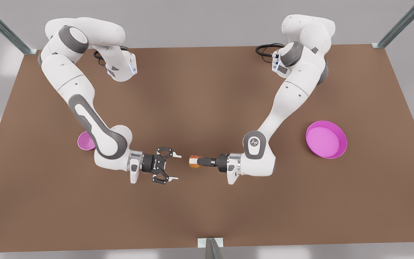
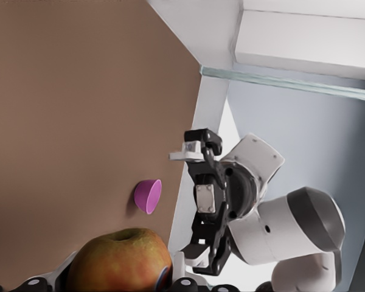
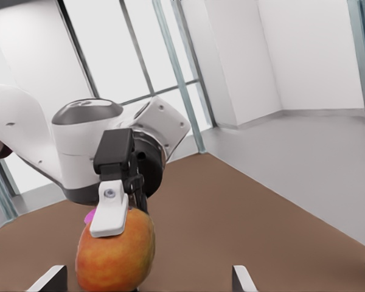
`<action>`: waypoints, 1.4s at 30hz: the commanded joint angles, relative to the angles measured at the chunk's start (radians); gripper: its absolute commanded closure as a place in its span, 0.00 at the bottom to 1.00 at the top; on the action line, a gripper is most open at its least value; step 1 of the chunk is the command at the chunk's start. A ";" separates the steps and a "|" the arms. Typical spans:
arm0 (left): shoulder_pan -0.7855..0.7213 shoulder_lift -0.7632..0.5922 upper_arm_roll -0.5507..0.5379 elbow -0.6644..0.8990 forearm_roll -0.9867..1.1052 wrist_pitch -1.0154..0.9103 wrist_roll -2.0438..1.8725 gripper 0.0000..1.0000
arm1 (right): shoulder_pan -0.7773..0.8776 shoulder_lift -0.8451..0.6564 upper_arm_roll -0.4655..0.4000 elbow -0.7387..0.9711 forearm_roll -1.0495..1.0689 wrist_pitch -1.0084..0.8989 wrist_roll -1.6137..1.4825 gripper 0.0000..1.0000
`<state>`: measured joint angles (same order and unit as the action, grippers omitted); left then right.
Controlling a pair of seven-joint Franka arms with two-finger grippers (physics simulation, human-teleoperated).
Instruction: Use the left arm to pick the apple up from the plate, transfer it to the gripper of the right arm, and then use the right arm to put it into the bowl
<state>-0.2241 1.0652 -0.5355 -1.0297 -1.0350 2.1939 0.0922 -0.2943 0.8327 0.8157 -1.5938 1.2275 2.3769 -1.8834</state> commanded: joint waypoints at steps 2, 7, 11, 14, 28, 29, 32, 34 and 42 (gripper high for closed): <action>-0.006 -0.002 -0.001 0.000 -0.008 0.015 0.035 0.34 | 0.003 0.011 0.017 0.000 0.010 0.018 -0.424 0.00; -0.011 -0.001 0.000 0.000 -0.008 0.027 0.040 0.34 | 0.021 0.029 0.036 0.005 0.014 0.016 -0.424 0.00; -0.012 -0.002 0.000 0.000 -0.008 0.035 0.038 0.34 | 0.027 0.039 0.042 0.006 0.021 0.018 -0.424 0.00; -0.014 -0.001 0.000 0.000 -0.008 0.035 0.038 0.34 | 0.033 0.052 0.049 0.011 0.026 0.019 -0.424 0.00; -0.018 -0.002 -0.001 0.002 -0.008 0.047 0.034 0.34 | 0.061 0.111 0.049 0.025 0.029 0.048 -0.430 0.00; -0.020 -0.005 -0.001 0.002 -0.008 0.049 0.032 0.34 | 0.067 0.115 0.048 0.035 0.027 0.048 -0.430 0.00; -0.021 -0.004 -0.001 0.002 -0.008 0.061 0.034 0.34 | 0.069 0.120 0.049 0.035 0.027 0.050 -0.430 0.00; -0.021 -0.002 -0.001 0.002 -0.008 0.061 0.034 0.34 | 0.073 0.123 0.049 0.040 0.029 0.054 -0.430 0.00; -0.021 -0.004 -0.003 0.002 -0.008 0.061 0.034 0.34 | 0.083 0.131 0.051 0.051 0.029 0.062 -0.430 0.05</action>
<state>-0.2459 1.0637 -0.5367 -1.0282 -1.0340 2.2560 0.0974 -0.2118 0.9647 0.8660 -1.5436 1.2566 2.4354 -2.2735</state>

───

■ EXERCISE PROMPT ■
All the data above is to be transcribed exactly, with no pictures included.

■ RESPONSE ■
`<action>`: waypoints, 1.4s at 30hz: the commanded joint angles, relative to the angles measured at the chunk's start (radians); gripper: its absolute commanded closure as a place in its span, 0.00 at the bottom to 1.00 at the top; on the action line, a gripper is most open at its least value; step 1 of the chunk is the command at the chunk's start. A ";" separates the steps and a "|" the arms. Typical spans:
arm0 (left): shoulder_pan -0.7855..0.7213 shoulder_lift -0.7632..0.5922 upper_arm_roll -0.5507..0.5379 elbow -0.6644..0.8990 forearm_roll -0.9867..1.1052 wrist_pitch -1.0154..0.9103 wrist_roll -2.0438..1.8725 gripper 0.0000..1.0000
arm1 (right): shoulder_pan -0.7773..0.8776 shoulder_lift -0.8451..0.6564 upper_arm_roll -0.4655..0.4000 elbow -0.7387..0.9711 forearm_roll -1.0495..1.0689 wrist_pitch -1.0084..0.8989 wrist_roll -1.6137..1.4825 gripper 0.0000..1.0000
`<state>`: measured joint angles (same order and unit as the action, grippers omitted); left then right.
Controlling a pair of seven-joint Franka arms with two-finger grippers (physics simulation, human-teleoperated).
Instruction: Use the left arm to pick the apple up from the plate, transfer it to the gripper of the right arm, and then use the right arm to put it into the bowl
<state>-0.2241 1.0652 -0.5355 -1.0297 -1.0350 2.1939 0.0922 -0.2943 0.8327 0.8157 -1.5938 1.2275 2.3769 -1.8834</state> commanded: joint waypoints at steps 2, 7, 11, 14, 28, 29, 32, 34 and 42 (gripper high for closed): <action>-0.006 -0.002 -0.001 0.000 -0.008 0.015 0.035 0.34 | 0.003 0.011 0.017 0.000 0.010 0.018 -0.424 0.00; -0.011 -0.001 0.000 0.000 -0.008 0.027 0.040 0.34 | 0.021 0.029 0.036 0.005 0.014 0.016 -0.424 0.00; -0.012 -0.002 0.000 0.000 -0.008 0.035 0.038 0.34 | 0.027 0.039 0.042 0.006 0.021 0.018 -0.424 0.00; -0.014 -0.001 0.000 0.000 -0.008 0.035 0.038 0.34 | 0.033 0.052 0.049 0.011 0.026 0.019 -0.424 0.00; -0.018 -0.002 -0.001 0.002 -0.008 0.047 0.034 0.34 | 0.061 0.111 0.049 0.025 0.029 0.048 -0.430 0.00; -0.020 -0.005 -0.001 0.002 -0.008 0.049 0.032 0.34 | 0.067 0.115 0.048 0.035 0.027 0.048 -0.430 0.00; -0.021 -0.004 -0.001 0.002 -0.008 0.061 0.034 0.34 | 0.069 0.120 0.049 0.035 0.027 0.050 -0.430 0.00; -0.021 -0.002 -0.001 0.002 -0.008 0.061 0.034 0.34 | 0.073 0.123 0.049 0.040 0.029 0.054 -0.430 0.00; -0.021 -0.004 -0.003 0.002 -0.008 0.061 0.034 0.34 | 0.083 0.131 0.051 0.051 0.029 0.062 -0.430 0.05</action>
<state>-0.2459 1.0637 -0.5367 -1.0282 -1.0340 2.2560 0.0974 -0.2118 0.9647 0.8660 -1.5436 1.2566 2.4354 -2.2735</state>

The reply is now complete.